How society’s gender expectations could be changing our brains
For neuroscientists, the terms “sex” and “gender” mean different things. Image: Futurity.org
“We are just starting to understand and study the ways in which gender identity, rather than sex, may cause the brain to differ in males and females,” says Nancy Forger, professor and director of the Neuroscience Institute at Georgia State University.
Though the terms “sex” and “gender” are often used interchangeably by the average person, for neuroscientists, they mean different things, Forger says.
“Sex is based on biological factors such as sex chromosomes and gonads [reproductive organs],” she says, “whereas gender has a social component and involves expectations and behaviors based on an individual’s perceived sex.”

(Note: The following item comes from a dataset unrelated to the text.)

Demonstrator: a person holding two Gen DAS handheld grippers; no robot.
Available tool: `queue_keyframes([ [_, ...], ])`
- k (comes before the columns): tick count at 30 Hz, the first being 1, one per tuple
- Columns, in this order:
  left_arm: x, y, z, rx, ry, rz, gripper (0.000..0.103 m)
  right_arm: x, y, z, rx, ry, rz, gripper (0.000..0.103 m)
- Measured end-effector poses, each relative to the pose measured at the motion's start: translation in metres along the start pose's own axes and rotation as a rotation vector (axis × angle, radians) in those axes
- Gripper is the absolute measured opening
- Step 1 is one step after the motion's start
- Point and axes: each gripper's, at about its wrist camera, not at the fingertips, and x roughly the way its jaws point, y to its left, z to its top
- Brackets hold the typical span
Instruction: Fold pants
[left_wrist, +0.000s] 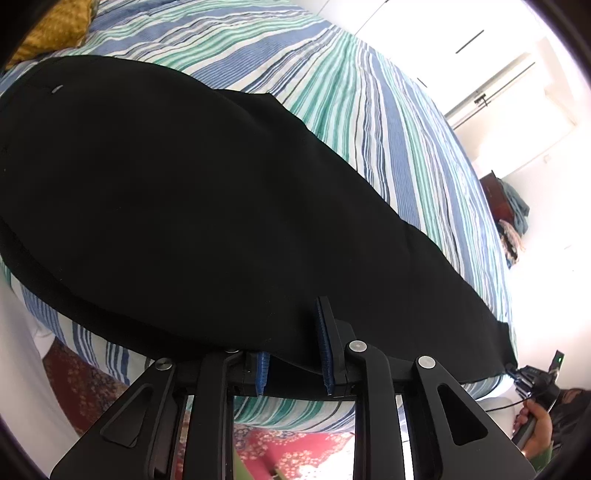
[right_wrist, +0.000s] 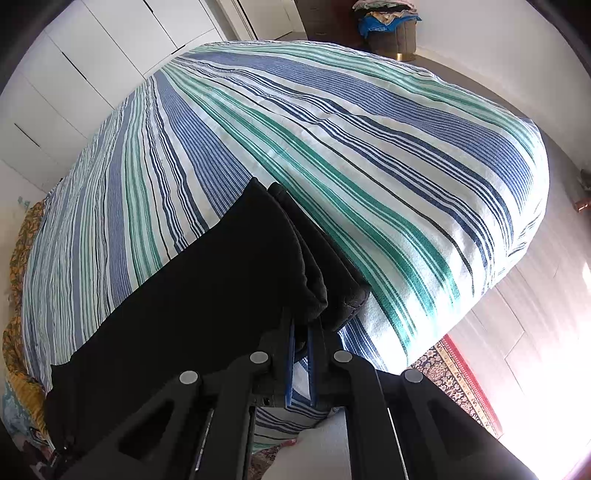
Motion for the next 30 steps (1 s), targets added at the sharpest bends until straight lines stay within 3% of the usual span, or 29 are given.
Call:
queue_keyframes([
  [3,-0.004,0.008,-0.006,0.003,0.001,-0.007,0.005,0.002,0.002,0.000,-0.008,0.001,-0.011,0.006],
  [9,-0.011,0.001,-0.014,0.075,-0.015,0.052,0.003,0.004,0.004,-0.001,-0.004,0.002,-0.009,0.006],
  [14,-0.006,0.006,-0.012,0.066,0.012,0.068,0.004,0.004,0.004,-0.001,-0.004,0.001,-0.008,0.006],
  [18,-0.006,0.010,-0.010,0.048,0.019,0.075,0.012,0.004,0.004,-0.001,-0.004,0.002,-0.008,0.006],
  [21,-0.014,0.018,-0.008,0.011,0.002,0.065,0.023,0.004,0.005,-0.001,-0.009,0.003,-0.012,0.006],
  [26,-0.026,0.046,-0.004,-0.139,-0.043,0.002,0.023,0.005,0.006,-0.002,-0.011,0.003,-0.014,0.007],
  [27,-0.027,0.051,-0.003,-0.156,-0.044,-0.008,0.022,0.005,0.006,-0.002,-0.014,0.003,-0.015,0.007],
  [28,-0.028,0.055,-0.004,-0.170,-0.043,-0.015,0.012,0.005,0.007,-0.002,-0.017,0.003,-0.018,0.007],
  [30,-0.029,0.063,-0.006,-0.178,-0.037,-0.016,0.003,0.006,0.008,-0.002,-0.020,0.004,-0.023,0.007],
])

These behaviors and expectations around gender identity can be seen in “epigenetic marks” in the brain, which drive biological functions and features as diverse as memory, development, and disease susceptibility. Forger explains that epigenetic marks help determine which genes are expressed and are sometimes passed on from cell to cell as they divide. One generation can also pass them down to the next, she says.
“While we are accustomed to thinking about differences between the brains of males and females, we are much less used to thinking about the biological implications of gender identity,” she says.
“There is now sufficient evidence to suggest that an epigenetic imprint for gender is a logical conclusion. It would be strange if this were not the case, because all environmental influences of any importance can epigenetically change the brain.”
Forger, with doctoral student Laura Cortes and postdoctoral researcher Carla Daniela Cisternas, reviewed previous studies of epigenetics and sexual differentiation in rodents, along with new studies that have linked gendered experiences among humans and changes in the brain.
In one example involving rats, the authors cite a study by University of Wisconsin researchers who gave female rat pups extra attention designed to simulate the increased licking that mother rats normally perform on their male offspring. That treatment led to detectable changes in the brains of the female rats that received extra stimulation as compared to those who got the normal level of attention for female pups.
Among the studies involving humans, researchers considered the example of Chinese society during the Great Chinese Famine from 1959-1961, when many families preferred to spend their limited resources on boys, leading to higher rates of disability and illiteracy among female survivors in adulthood. This demonstrates, they say, that early life stress can be a gendered experience as it changes the neural epigenome.
“Given our lifetimes of layered gendered experiences, and their inevitable, iterative interactions with sex, it may never be possible to completely disentangle the effects of sex and gender on the human brain,” Forger says.
“We can start, however, by including gender in our thinking any time a difference between the brain functioning of men and women is reported.”
The paper appears in Frontiers in Neuroscience. A National Science Foundation Graduate Research Fellowship and a Georgia State Brains & Behavior Seed grant supported the research.